• _PROBLEM TO SOLVE_
Provide the entries once more, identical in every word.

═════ THE RECORDS

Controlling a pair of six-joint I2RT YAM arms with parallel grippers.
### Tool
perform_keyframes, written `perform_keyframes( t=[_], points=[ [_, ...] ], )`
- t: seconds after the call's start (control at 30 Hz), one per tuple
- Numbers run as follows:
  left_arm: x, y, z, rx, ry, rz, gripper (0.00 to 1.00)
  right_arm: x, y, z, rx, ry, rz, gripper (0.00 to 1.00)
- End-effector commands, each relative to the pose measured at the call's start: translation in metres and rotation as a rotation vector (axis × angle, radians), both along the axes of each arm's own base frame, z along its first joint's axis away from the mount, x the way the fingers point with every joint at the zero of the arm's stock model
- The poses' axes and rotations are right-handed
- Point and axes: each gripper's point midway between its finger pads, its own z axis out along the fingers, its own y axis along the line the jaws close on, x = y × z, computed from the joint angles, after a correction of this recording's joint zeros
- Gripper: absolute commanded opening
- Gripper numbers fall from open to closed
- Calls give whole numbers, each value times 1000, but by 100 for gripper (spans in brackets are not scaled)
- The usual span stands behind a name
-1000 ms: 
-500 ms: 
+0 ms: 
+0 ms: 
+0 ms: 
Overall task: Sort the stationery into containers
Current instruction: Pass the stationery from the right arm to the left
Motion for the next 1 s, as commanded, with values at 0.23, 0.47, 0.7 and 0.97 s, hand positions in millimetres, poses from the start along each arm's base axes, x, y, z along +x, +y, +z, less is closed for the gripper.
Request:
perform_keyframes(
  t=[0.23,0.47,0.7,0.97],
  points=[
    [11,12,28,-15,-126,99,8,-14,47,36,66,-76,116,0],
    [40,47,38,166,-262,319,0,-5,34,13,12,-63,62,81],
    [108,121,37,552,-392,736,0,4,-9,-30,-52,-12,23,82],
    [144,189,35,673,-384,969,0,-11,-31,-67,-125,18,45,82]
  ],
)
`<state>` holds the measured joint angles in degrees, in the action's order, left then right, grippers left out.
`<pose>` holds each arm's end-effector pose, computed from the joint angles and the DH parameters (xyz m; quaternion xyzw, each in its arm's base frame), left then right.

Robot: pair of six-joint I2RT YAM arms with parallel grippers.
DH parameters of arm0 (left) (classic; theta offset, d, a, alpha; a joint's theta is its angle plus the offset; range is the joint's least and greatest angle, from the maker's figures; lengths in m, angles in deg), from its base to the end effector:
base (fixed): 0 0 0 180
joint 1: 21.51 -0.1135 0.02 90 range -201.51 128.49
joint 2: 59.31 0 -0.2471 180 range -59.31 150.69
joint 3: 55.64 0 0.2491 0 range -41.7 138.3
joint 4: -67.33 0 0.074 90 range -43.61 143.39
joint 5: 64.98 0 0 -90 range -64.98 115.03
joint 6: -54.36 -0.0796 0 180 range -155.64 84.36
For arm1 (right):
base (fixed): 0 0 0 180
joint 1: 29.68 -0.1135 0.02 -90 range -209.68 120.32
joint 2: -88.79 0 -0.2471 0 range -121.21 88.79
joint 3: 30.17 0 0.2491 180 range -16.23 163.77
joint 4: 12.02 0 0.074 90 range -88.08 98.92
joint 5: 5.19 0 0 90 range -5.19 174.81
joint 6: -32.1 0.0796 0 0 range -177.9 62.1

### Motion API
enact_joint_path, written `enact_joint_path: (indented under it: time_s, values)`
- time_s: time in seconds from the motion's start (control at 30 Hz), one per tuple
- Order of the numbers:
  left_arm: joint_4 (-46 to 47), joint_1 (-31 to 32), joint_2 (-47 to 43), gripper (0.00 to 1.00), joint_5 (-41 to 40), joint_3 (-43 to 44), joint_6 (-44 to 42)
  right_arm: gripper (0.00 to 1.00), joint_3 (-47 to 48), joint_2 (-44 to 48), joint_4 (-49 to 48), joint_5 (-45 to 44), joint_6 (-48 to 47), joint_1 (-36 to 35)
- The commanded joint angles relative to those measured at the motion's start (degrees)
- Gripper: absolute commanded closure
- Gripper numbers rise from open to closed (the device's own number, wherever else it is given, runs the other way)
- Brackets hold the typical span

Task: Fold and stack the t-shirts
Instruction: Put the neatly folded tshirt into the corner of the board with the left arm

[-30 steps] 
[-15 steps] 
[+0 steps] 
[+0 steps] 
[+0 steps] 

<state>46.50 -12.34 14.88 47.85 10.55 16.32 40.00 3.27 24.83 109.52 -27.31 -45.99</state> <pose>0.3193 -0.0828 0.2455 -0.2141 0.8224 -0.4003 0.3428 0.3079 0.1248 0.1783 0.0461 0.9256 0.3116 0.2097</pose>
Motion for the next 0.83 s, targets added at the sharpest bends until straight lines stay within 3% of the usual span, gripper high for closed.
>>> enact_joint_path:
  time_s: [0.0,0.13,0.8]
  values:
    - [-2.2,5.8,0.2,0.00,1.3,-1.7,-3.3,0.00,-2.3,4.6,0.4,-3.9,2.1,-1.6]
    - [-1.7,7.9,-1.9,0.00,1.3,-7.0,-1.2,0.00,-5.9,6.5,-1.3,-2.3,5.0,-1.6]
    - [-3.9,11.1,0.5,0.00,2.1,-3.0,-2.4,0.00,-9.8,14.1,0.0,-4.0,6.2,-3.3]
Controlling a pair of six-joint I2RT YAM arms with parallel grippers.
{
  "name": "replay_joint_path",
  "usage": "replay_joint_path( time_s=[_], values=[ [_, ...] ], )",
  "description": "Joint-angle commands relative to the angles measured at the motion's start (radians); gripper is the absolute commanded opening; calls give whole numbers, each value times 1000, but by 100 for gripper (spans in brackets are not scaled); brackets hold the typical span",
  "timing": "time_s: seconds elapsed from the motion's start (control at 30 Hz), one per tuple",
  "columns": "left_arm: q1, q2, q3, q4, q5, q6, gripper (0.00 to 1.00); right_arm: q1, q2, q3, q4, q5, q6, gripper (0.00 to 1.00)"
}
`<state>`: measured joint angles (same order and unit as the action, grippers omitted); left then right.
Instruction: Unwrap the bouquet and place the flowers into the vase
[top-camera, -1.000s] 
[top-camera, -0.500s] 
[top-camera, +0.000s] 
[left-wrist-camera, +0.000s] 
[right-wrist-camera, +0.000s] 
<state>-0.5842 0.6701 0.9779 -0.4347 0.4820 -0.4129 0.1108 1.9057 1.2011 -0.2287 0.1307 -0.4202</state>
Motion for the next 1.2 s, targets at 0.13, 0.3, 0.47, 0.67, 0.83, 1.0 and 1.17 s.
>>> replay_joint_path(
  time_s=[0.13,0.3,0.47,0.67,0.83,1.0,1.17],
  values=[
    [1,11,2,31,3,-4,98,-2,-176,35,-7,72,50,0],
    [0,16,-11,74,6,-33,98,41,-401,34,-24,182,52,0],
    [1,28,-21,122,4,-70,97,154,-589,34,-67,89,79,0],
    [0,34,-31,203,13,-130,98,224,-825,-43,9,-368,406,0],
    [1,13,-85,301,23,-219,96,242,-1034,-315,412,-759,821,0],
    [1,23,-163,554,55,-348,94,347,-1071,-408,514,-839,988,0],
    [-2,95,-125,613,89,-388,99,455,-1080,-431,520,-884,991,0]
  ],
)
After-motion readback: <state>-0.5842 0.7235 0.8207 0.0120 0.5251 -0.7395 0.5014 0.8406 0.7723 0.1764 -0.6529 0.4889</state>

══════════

• _ANSWER TO THIS PROBLEM_
Controlling a pair of six-joint I2RT YAM arms with parallel grippers.
### Tool
perform_keyframes, written `perform_keyframes( t=[_], points=[ [_, ...] ], )`
- t: seconds after the call's start (control at 30 Hz), one per tuple
- Numbers run as follows:
  left_arm: x, y, z, rx, ry, rz, gripper (0.00 to 1.00)
  right_arm: x, y, z, rx, ry, rz, gripper (0.00 to 1.00)
- End-effector commands, each relative to the pose measured at the call's start: translation in metres and rotation as a rotation vector (axis × angle, radians), both along the axes of each arm's own base frame, z along its first joint's axis away from the mount, x the way the fingers point with every joint at the zero of the arm's stock model
- The poses' axes and rotations are right-handed
- Point and axes: each gripper's point midway between its finger pads, its own z axis out along the fingers, its own y axis along the line the jaws close on, x = y × z, computed from the joint angles, after a correction of this recording's joint zeros
- Gripper: absolute commanded opening
- Gripper numbers fall from open to closed
- Calls give whole numbers, each value times 1000, but by 100 for gripper (spans in brackets are not scaled)
- The usual span stands behind a name
-1000 ms: 
-500 ms: 
+0 ms: 
+0 ms: 
+0 ms: 
Overall task: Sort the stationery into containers
Current instruction: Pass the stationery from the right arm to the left
Motion for the next 1 s, as commanded, with values at 0.23, 0.47, 0.7 and 0.97 s, hand positions in millimetres, poses from the start along each arm's base axes, x, y, z along +x, +y, +z, less is closed for the gripper.
Request:
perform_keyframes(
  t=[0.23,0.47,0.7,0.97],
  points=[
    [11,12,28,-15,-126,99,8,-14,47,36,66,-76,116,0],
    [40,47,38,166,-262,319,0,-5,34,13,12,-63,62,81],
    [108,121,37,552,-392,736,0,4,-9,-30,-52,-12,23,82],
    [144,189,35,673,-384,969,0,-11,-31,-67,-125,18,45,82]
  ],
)
`<state>` holds the measured joint angles in degrees, in the action's order, left then right, grippers left out.
`<pose>` holds each arm's end-effector pose, computed from the joint angles and the DH parameters (xyz m; quaternion xyzw, each in its arm's base frame), left then right.

Robot: pair of six-joint I2RT YAM arms with parallel grippers.
DH parameters of arm0 (left) (classic; theta offset, d, a, alpha; a joint's theta is its angle plus the offset; range is the joint's least and greatest angle, from the maker's figures; lengths in m, angles in deg), from its base to the end effector:
base (fixed): 0 0 0 180
joint 1: 21.51 -0.1135 0.02 90 range -201.51 128.49
joint 2: 59.31 0 -0.2471 180 range -59.31 150.69
joint 3: 55.64 0 0.2491 0 range -41.7 138.3
joint 4: -67.33 0 0.074 90 range -43.61 143.39
joint 5: 64.98 0 0 -90 range -64.98 115.03
joint 6: -54.36 -0.0796 0 180 range -155.64 84.36
For arm1 (right):
base (fixed): 0 0 0 180
joint 1: 29.68 -0.1135 0.02 -90 range -209.68 120.32
joint 2: -88.79 0 -0.2471 0 range -121.21 88.79
joint 3: 30.17 0 0.2491 180 range -16.23 163.77
joint 4: 12.02 0 0.074 90 range -88.08 98.92
joint 5: 5.19 0 0 90 range -5.19 174.81
joint 6: -32.1 0.0796 0 0 range -177.9 62.1

### Motion API
enact_joint_path, written `enact_joint_path: (indented under it: time_s, values)`
- time_s: time in seconds from the motion's start (control at 30 Hz), one per tuple
- Order of the numbers:
  left_arm: joint_4 (-46 to 47), joint_1 (-31 to 32), joint_2 (-47 to 43), gripper (0.00 to 1.00), joint_5 (-41 to 40), joint_3 (-43 to 44), joint_6 (-44 to 42)
  right_arm: gripper (0.00 to 1.00), joint_3 (-47 to 48), joint_2 (-44 to 48), joint_4 (-49 to 48), joint_5 (-45 to 44), joint_6 (-48 to 47), joint_1 (-36 to 35)
- The commanded joint angles relative to those measured at the motion's start (degrees)
- Gripper: absolute commanded closure
- Gripper numbers rise from open to closed (the device's own number, wherever else it is given, runs the other way)
- Brackets hold the typical span

Task: Fold and stack the t-shirts
Instruction: Put the neatly folded tshirt into the corner of the board with the left arm

[-30 steps] 
[-15 steps] 
[+0 steps] 
[+0 steps] 
[+0 steps] 

<state>46.50 -12.34 14.88 47.85 10.55 16.32 40.00 3.27 24.83 109.52 -27.31 -45.99</state> <pose>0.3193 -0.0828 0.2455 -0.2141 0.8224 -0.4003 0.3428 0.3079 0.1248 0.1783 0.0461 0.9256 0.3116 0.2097</pose>
Motion for the next 0.83 s, targets added at the sharpest bends until straight lines stay within 3% of the usual span, gripper high for closed.
>>> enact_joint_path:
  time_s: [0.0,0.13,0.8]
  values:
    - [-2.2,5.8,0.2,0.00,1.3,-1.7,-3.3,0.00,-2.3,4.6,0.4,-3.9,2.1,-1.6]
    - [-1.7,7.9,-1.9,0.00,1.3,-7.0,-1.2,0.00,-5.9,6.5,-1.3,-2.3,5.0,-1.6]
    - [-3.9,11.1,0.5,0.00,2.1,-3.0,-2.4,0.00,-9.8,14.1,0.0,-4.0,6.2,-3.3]
Controlling a pair of six-joint I2RT YAM arms with parallel grippers.
{
  "name": "replay_joint_path",
  "usage": "replay_joint_path( time_s=[_], values=[ [_, ...] ], )",
  "description": "Joint-angle commands relative to the angles measured at the motion's start (radians); gripper is the absolute commanded opening; calls give whole numbers, each value times 1000, but by 100 for gripper (spans in brackets are not scaled); brackets hold the typical span",
  "timing": "time_s: seconds elapsed from the motion's start (control at 30 Hz), one per tuple",
  "columns": "left_arm: q1, q2, q3, q4, q5, q6, gripper (0.00 to 1.00); right_arm: q1, q2, q3, q4, q5, q6, gripper (0.00 to 1.00)"
}
`<state>`: measured joint angles (same order and unit as the action, grippers omitted); left then right.
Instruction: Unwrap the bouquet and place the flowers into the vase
[top-camera, -1.000s] 
[top-camera, -0.500s] 
[top-camera, +0.000s] 
[left-wrist-camera, +0.000s] 
[right-wrist-camera, +0.000s] 
<state>-0.5842 0.6701 0.9779 -0.4347 0.4820 -0.4129 0.1108 1.9057 1.2011 -0.2287 0.1307 -0.4202</state>
Motion for the next 1.2 s, targets at 0.13, 0.3, 0.47, 0.67, 0.83, 1.0 and 1.17 s.
>>> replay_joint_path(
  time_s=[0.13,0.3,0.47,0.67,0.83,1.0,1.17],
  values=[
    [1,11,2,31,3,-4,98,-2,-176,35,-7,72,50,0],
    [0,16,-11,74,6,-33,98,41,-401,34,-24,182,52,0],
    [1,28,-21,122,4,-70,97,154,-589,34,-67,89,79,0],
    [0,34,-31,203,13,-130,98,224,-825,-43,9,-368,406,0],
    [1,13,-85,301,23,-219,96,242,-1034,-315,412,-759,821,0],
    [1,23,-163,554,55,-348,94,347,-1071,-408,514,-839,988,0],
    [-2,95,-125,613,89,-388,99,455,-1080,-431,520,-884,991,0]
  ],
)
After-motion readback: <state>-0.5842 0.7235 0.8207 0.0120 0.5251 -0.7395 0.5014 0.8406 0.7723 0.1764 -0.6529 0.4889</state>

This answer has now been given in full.